## WHAT IS NEEDED
Reply only with how many lines of the listing below hold the word "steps".

---

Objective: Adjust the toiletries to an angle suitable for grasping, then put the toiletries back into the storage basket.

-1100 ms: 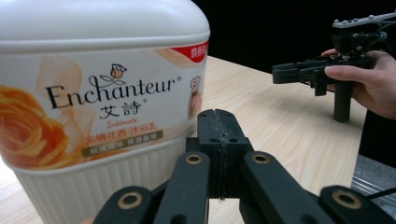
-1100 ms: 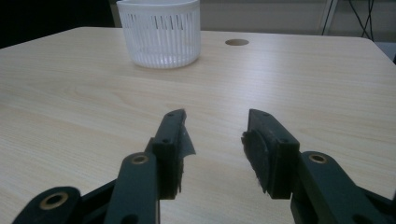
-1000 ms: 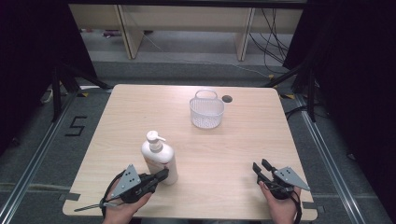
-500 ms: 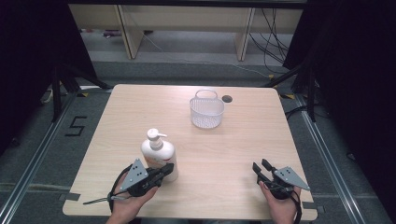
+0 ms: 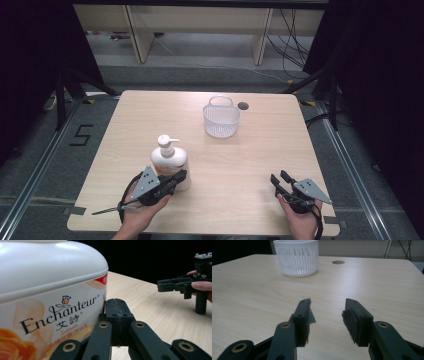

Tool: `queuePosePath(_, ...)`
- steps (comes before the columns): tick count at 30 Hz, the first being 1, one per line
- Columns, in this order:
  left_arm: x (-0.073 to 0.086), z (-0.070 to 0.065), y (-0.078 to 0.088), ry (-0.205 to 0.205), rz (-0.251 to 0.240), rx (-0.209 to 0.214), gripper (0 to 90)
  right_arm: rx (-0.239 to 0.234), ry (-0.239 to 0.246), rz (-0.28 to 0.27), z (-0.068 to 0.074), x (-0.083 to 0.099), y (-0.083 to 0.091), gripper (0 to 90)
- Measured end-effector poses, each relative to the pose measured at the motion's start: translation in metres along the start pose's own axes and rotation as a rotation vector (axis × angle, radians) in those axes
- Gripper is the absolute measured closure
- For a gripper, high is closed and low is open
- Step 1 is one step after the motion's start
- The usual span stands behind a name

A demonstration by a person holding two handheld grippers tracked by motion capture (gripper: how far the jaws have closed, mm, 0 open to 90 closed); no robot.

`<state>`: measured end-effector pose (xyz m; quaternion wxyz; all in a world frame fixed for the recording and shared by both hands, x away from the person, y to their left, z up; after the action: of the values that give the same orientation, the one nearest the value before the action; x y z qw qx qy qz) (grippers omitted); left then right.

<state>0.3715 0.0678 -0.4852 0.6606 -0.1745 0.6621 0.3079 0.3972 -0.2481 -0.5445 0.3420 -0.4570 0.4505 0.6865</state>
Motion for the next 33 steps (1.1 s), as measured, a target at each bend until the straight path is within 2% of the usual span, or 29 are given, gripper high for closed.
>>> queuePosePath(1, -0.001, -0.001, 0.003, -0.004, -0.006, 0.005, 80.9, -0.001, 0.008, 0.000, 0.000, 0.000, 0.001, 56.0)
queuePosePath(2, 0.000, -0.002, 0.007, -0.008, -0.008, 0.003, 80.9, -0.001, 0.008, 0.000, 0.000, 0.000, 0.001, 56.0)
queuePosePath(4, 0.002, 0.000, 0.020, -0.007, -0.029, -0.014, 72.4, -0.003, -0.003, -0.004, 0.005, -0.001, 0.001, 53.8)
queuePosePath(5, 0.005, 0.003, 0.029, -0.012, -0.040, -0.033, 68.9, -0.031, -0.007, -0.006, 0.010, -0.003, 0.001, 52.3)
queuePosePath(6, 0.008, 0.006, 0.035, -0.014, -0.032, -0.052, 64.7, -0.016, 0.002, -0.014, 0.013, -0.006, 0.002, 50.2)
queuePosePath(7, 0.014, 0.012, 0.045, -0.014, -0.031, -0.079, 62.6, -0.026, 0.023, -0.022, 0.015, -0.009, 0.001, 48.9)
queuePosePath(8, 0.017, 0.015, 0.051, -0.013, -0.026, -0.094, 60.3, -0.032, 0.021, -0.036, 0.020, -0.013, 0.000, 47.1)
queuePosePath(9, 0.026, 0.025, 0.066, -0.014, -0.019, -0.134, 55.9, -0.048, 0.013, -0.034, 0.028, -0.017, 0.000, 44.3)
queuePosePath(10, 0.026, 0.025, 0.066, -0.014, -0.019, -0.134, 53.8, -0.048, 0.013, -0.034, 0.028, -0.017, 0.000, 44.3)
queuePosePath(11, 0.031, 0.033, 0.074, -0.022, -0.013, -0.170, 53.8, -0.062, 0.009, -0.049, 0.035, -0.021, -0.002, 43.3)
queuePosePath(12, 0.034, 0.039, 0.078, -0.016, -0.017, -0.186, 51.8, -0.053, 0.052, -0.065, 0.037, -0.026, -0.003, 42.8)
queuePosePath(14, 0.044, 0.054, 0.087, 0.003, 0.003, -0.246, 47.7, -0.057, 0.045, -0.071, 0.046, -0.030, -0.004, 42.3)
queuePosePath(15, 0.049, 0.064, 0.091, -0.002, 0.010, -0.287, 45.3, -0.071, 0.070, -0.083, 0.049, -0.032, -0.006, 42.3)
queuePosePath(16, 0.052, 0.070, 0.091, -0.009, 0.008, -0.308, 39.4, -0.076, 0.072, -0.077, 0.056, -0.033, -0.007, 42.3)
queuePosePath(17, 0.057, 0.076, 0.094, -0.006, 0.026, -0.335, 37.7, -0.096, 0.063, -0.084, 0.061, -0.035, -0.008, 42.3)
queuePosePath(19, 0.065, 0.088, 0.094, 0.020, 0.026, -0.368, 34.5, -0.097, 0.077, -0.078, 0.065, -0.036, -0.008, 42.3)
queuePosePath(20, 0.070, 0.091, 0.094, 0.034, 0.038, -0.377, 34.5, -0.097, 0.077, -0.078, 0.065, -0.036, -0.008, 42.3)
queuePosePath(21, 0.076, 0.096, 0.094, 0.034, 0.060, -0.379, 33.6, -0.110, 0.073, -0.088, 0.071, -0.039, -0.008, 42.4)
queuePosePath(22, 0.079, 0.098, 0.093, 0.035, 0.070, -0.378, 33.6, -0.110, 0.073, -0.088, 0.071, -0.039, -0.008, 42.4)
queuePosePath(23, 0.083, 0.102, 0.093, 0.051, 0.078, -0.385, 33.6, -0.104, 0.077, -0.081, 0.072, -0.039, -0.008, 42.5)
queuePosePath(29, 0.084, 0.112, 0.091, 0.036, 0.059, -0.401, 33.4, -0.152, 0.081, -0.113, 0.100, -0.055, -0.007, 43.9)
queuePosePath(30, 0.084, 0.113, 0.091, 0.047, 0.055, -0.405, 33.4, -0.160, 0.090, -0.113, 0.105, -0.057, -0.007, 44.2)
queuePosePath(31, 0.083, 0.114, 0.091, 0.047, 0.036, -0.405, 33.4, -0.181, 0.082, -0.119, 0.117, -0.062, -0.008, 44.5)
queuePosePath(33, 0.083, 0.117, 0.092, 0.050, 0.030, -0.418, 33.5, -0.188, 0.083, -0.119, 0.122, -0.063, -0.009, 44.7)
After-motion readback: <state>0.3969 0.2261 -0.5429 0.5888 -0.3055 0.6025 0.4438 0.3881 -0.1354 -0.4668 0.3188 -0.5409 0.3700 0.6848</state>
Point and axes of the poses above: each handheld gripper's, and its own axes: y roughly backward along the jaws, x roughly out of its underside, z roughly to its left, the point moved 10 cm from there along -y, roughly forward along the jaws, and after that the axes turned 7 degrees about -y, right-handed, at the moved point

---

## OUTPUT
2